Indiana University School of Informatics, Indiana University-Purdue University and Center for Computational Biology and Bioinformatics, Indiana University School of Medicine, Indianapolis, IN 46202, USA.
Curr Protein Pept Sci. 2011 Sep;12(6):503-7. doi: 10.2174/138920311796957667.

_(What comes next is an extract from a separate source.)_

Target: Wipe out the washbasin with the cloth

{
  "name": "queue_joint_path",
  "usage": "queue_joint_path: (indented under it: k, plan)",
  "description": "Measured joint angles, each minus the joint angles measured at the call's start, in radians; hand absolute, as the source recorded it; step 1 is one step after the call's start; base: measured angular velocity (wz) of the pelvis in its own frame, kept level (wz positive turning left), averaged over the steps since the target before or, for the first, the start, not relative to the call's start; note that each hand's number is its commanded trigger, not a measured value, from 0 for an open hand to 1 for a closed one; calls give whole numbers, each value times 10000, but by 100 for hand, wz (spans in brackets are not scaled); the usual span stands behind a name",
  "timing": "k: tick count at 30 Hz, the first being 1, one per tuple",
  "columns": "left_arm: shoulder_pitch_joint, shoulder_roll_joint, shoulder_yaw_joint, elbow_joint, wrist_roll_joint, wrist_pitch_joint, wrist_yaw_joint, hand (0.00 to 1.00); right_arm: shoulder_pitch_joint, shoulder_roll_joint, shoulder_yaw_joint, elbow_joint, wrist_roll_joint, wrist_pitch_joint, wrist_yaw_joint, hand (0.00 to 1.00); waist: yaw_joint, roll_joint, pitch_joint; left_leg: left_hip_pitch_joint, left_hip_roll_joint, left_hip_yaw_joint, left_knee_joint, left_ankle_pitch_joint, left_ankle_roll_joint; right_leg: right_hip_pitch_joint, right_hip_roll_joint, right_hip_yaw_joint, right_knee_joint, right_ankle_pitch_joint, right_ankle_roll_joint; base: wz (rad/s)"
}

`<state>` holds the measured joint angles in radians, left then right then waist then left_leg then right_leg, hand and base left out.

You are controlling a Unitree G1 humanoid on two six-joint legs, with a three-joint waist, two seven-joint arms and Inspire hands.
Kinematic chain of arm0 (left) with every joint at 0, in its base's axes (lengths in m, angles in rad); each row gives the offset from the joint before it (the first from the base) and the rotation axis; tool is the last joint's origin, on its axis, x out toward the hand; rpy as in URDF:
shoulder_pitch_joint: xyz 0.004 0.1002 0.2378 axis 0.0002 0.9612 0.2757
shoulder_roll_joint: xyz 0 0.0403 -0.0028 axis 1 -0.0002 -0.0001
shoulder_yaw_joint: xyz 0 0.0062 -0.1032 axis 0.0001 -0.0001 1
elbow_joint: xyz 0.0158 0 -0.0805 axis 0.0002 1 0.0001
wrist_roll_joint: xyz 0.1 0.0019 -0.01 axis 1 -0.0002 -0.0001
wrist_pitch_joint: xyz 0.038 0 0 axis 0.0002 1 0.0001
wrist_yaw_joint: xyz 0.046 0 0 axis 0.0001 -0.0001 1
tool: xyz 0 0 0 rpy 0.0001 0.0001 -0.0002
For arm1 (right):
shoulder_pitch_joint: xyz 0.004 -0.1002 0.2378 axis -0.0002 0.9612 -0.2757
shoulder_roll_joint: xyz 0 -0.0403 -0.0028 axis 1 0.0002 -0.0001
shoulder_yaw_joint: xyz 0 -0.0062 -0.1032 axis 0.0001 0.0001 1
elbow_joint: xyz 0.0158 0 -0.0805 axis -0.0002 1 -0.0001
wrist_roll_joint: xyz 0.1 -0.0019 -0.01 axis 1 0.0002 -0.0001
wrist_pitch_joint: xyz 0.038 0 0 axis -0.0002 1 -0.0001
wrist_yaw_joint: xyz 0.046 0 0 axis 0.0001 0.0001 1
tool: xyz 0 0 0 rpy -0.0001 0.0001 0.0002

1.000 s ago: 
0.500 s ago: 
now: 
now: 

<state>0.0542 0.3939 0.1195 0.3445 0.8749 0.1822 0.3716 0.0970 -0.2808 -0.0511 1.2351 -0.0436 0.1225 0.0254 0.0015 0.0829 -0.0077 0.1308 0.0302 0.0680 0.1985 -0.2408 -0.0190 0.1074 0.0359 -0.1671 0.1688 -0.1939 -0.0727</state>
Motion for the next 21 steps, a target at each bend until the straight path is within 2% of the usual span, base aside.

Evidence is accumulating that small open reading frames (sORF, <100 codons) play key roles in many important biological processes. Yet, they are generally ignored in gene annotation despite they are far more abundant than the genes with more than 100 codons. Here, we demonstrate that popular homolog search and codon-index techniques perform poorly for small genes relative to that for larger genes, while a method dedicated to sORF discovery has a similar level of accuracy as homology search. The result is largely due to the small dataset of experimentally verified sORF available for homology search and for training ab initio techniques. It highlights the urgent need for both experimental and computational studies in order to further advance the accuracy of sORF prediction.
越来越多的证据表明,小开放阅读框(sORF,<100 个密码子)在许多重要的生物学过程中发挥着关键作用。然而,尽管它们的数量远远超过 100 个密码子的基因,但在基因注释中通常被忽略。在这里,我们证明相对于较大的基因,流行的同源搜索和密码子索引技术在小基因方面的性能较差,而专门用于发现 sORF 的方法的准确性与同源搜索相当。这一结果主要是由于用于同源搜索和从头预测技术训练的实验验证的 sORF 的小数据集。这突出表明需要进行实验和计算研究,以进一步提高 sORF 预测的准确性。